As you arrive you’re guided by Atlas, an Irishmen who asks you to help save his family and he will in return get you safely out of Rapture. The voice work here is brilliant, I’d forgotten how good it was. In fact all of the audio is superb, from interesting audio logs to the music playing in derelict halls and screams and moans of Splicers. This really adds to the atmosphere.
Bioshock 1, being the oldest game, benefits most from the remastered treatment. There’s a documentary to collect which adds some interesting video content on how the game was designed and made and visually the upgrade is really nice. However, it still does look like an old game remastered. What I mean by this is at first-person-shooting games have moved on significantly and whilst there are some elements here that make Bioshock unique, it does feel a bit linear and the gunplay isn’t wholly exciting. That said, the Bioshock series is more about the experience of visiting these interesting locations with vivid characters.

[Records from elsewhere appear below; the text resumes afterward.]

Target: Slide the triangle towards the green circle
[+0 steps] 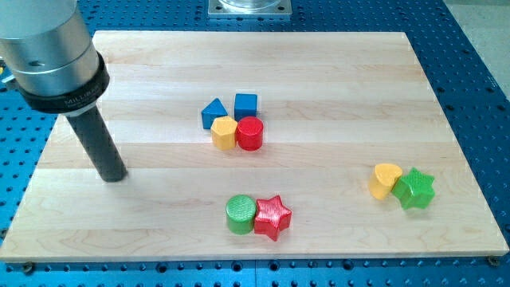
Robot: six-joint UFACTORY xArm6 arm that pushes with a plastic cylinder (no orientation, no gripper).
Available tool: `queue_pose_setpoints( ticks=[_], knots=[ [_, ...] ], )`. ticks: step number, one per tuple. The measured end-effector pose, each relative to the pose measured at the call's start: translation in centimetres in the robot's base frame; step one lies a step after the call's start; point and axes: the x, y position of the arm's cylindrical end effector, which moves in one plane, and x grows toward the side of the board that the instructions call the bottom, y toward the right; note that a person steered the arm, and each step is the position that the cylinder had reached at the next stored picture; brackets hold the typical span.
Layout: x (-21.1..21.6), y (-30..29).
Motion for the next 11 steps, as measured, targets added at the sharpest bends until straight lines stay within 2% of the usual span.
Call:
queue_pose_setpoints(
  ticks=[5, 6, 7, 8, 9, 10, 11],
  knots=[
    [-3.9, 0.0],
    [-6.5, 3.0],
    [-11.1, 6.8],
    [-11.5, 10.8],
    [-7.2, 10.7],
    [-6.7, 10.3],
    [-10.3, 10.5]
  ],
)
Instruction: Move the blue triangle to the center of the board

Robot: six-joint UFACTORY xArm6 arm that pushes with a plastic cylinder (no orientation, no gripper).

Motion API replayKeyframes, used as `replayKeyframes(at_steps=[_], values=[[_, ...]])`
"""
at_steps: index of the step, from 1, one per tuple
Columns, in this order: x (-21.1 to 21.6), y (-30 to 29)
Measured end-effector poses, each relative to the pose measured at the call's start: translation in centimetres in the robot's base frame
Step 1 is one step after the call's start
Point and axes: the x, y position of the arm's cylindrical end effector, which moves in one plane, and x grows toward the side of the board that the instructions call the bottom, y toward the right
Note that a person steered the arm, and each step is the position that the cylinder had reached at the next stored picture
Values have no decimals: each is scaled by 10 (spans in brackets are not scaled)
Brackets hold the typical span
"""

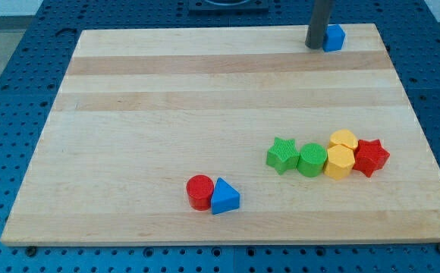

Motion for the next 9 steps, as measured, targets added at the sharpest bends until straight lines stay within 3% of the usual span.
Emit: replayKeyframes(at_steps=[1, 3, 4, 5, 7, 8, 9], values=[[37, 3], [57, 169], [64, 186], [96, 187], [266, 181], [335, 113], [360, 24]])
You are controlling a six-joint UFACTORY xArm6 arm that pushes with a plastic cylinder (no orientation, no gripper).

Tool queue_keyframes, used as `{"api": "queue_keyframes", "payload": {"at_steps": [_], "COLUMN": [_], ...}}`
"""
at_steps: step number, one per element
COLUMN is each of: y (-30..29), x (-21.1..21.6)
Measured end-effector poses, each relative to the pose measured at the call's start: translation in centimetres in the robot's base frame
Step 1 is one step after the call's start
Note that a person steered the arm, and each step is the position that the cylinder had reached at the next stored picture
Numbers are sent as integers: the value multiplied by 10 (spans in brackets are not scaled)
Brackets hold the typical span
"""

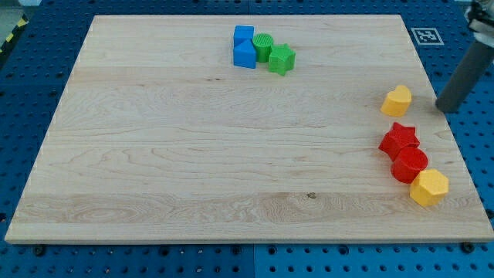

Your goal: Slide the yellow heart a bit left

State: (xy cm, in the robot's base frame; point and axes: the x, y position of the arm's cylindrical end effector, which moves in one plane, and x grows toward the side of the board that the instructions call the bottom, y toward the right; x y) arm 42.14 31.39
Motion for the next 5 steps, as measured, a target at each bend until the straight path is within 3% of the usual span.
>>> {"api": "queue_keyframes", "payload": {"at_steps": [2, 5], "y": [-10, -85], "x": [-10, -10]}}
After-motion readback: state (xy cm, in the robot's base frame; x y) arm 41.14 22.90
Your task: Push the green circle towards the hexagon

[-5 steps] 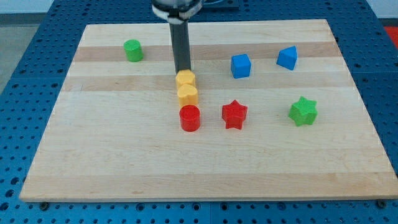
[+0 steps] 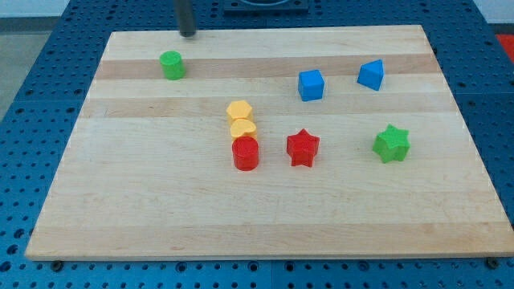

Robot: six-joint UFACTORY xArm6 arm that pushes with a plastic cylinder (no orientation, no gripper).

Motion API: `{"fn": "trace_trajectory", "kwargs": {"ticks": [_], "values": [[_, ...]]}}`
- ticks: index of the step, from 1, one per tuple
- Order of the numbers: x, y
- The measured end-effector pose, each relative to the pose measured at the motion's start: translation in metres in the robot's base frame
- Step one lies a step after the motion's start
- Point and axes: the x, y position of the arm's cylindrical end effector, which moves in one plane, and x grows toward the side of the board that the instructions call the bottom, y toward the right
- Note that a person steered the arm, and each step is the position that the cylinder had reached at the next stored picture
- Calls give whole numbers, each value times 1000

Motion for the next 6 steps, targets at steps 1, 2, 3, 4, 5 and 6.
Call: {"fn": "trace_trajectory", "kwargs": {"ticks": [1,2,3,4,5,6], "values": [[0,-42],[0,-51],[9,-60],[58,-43],[93,-31],[95,-10]]}}
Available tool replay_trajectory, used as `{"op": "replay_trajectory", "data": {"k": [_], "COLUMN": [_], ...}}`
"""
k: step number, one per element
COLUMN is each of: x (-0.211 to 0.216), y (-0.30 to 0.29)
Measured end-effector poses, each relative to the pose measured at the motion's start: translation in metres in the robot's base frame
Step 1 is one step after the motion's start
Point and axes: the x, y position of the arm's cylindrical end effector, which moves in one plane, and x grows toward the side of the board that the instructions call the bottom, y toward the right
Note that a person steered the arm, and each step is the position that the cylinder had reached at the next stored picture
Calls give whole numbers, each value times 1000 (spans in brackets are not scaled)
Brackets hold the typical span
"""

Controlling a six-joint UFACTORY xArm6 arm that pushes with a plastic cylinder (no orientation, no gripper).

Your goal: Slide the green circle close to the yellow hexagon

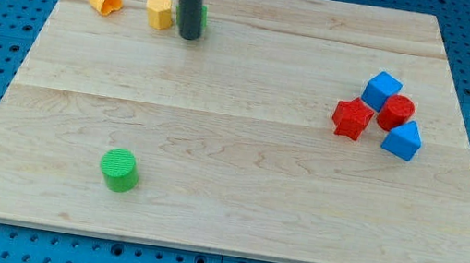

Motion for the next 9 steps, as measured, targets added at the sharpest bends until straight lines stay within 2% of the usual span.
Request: {"op": "replay_trajectory", "data": {"k": [1, 2, 3, 4, 5, 6, 8, 9], "x": [-19, -8, 51, 136, 221, 285, 267, 216], "y": [-39, -3, 71, 118, 126, 115, -45, -56]}}
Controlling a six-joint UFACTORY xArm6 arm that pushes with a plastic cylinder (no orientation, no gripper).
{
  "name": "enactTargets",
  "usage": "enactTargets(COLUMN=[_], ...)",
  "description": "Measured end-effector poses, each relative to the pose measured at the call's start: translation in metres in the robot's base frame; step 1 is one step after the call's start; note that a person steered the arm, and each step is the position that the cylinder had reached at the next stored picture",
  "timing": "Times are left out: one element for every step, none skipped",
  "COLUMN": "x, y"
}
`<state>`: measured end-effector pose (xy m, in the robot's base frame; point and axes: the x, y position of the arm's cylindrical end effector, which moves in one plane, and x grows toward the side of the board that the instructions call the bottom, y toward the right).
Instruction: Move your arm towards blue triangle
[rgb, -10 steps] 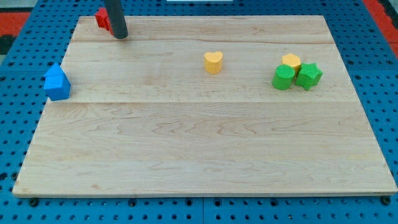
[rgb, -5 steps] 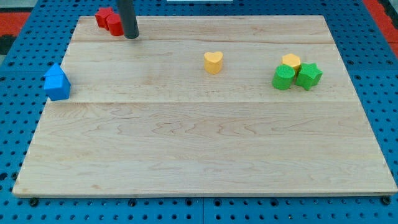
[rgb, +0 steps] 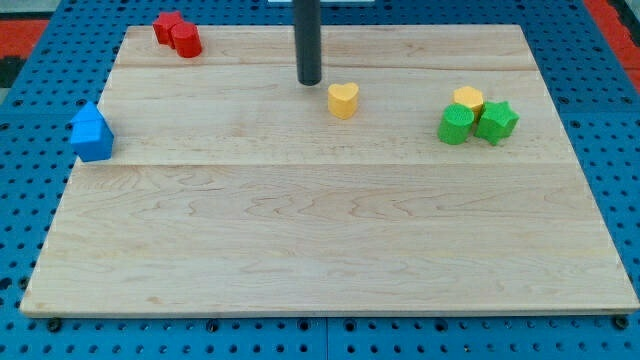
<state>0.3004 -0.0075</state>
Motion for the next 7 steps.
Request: enactTargets(x=[0.0,0.0,0.0,0.0,0.0,-0.003,-0.004], y=[0.0,-0.004,-0.008,-0.009,-0.009,-0.065,-0.166])
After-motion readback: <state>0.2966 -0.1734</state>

All of the games in this collection have reasonable average gunplay. I wasn’t a huge fan of it the first time around and I remain so today, but the use of plasmids does spice things up. Plasmids are enhancements able to be bestowed upon your character. Notwithstanding the questionable nature of a man who picks up a syringe of coloured liquid and just injects himself with it, plasmids serve to make combat a lot more fun that it would be without them.

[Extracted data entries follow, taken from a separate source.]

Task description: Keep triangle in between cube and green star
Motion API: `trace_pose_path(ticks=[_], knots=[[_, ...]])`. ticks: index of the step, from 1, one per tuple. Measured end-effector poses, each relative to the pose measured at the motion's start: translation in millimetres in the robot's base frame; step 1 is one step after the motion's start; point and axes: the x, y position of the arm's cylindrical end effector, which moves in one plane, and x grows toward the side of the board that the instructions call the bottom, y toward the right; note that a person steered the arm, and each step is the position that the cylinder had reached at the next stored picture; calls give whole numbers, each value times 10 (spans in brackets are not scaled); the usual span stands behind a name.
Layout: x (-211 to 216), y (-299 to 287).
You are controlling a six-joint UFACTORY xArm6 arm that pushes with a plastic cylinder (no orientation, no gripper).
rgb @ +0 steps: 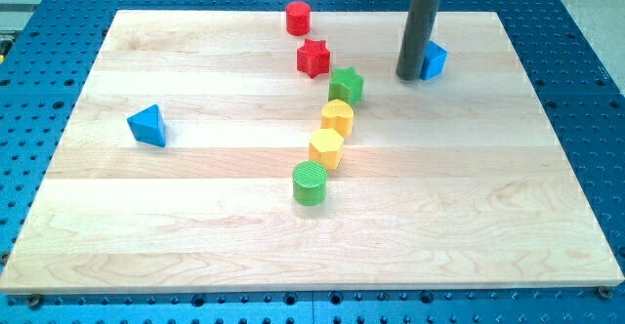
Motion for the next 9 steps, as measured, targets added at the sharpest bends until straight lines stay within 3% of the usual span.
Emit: trace_pose_path(ticks=[1, 3, 4, 5, 9], knots=[[294, -416], [2110, -89], [2980, -1073], [2982, -1778], [1840, -2771]])
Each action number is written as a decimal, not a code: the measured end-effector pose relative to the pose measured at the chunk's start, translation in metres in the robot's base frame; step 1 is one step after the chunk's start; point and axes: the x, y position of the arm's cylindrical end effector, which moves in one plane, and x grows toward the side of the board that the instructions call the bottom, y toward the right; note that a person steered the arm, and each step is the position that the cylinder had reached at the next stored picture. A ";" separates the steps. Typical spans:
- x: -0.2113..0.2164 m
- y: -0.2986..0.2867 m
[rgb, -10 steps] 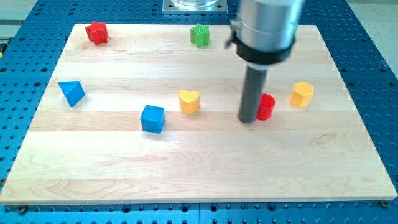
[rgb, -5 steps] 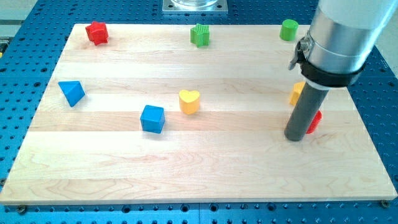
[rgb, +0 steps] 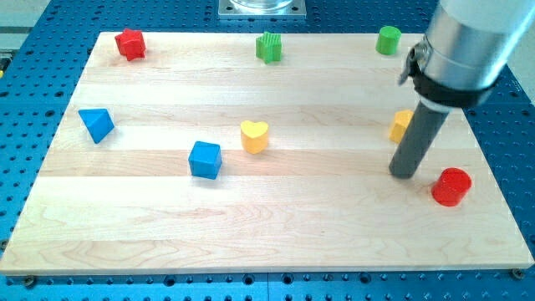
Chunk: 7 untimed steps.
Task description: Place the red circle towards the bottom right
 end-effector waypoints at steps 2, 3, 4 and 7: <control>0.050 0.082; 0.041 0.065; -0.005 0.053; 0.046 -0.030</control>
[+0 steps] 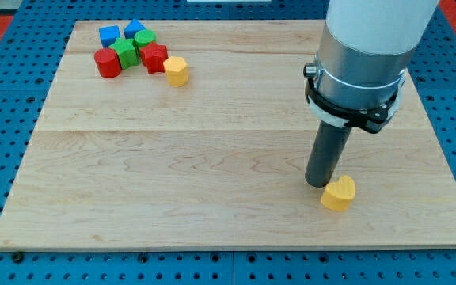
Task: Point at the blue cube
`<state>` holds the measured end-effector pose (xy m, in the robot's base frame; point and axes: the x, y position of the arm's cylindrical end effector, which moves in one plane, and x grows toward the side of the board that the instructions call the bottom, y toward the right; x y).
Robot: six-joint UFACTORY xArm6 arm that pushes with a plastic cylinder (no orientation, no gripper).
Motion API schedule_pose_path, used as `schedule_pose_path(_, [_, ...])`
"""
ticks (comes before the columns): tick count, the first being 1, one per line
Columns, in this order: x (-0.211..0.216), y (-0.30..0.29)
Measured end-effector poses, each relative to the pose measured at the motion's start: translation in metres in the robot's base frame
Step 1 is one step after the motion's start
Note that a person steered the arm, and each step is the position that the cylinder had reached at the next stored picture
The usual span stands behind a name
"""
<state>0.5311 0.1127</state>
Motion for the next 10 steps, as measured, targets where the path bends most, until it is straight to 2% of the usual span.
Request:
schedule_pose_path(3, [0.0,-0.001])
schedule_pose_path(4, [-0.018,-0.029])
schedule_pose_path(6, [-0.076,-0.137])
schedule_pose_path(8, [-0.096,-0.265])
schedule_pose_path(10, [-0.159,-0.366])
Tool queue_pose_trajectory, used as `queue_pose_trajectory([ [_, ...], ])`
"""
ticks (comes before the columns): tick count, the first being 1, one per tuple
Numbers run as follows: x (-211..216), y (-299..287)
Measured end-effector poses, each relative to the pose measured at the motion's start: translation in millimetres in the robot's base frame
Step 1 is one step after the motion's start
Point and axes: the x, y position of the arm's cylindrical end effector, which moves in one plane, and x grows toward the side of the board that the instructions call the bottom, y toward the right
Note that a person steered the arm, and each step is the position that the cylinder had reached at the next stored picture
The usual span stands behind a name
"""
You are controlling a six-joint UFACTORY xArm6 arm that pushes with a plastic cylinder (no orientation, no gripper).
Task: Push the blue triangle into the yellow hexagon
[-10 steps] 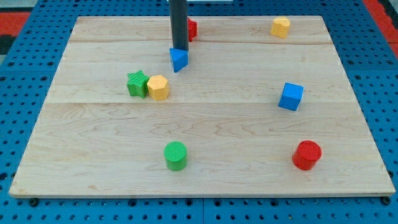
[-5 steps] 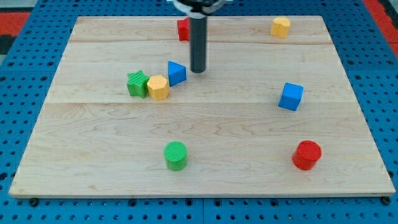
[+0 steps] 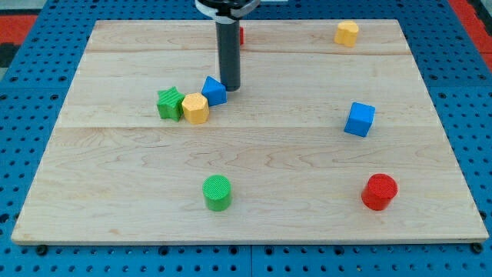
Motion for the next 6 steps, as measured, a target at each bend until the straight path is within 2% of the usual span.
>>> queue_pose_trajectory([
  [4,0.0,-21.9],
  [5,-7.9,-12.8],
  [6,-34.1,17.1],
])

For example, in Bioshock 1 the first plasmid you encounter is an electricity one. This basically lets you zap enemies. In normal combat this causes them to have a bit of a stutter whilst you can bash them around the face with a wrench. But it goes to another level when you see a big pool of water and zap that, causing anyone in the puddle to drop dead. Plasmids are used for puzzle solving also; throwing fire can melt ice for example. This gives a different dimension to the gameplay and moves it step away from ‘just another shooter’.
Bioshock 2 had the challenging task of following the success of the first and does suffer ‘sequel syndrome’ a bit. The enhancements to it aren’t as noticeable as the remaster for the first game, and it does feel like a very familiar experience to the first. That said, the first is excellent so this isn’t such a bad thing. Also set in the underwater world of Rapture, this time you get to don the Big Daddy outfit which is nice after being terrorised by them in the first game. There are a number of subtle refinements as well as a moral choice element underpinning the story. Sadly the multiplayer is not included here (although the DLC is) which was surprisingly good.
Finally, Bioshock Infinite. The original team are back and take us to a new location – the City of Columbia, located floating in the sky. This benefits the least from the remastered treatment (being the most recent game) but just the extra resolution and definition help make an already good looking title look even better. Columbia is bright and vibrant – a stark change to the glooms of Rapture. Playing as Booker DeWitt you must rescue a young girl, Elizabeth who has been held captive in Columbia all her life.
Set in 1912, from a timeline perspective it predates the adventures in Rapture but Infinite provides a link to sew the Bioshock narrative together when Booker discovers that Elizabeth can mess with time. To delve much more into the plot would be to spoil some really good stuff – but it continues the theme of interesting characters and narrative present in the series. Sadly, despite the use of plasmids the combat does feel really samey at this point. There are too many big rushes of baddies to kill before you progress for my taste, although the introduction of the Skyhook (essentially a grappling hook allowing you to zip around monorails on the city) does spice things up a little bit.
So, Bioshock Collection. All of the games in it are good and worth playing. The mileage you’ll get from the remaster will likely depend on which of these games you’ve played, where you played them and how much you remember them. The additional content is severely lacking – outside of the documentary they are all just spruced up graphically. The point remains though that they tell a great story, play well and if you can look past some of the limitations of the combat (which to be fair, many are fine with) then it’s a worthy investment.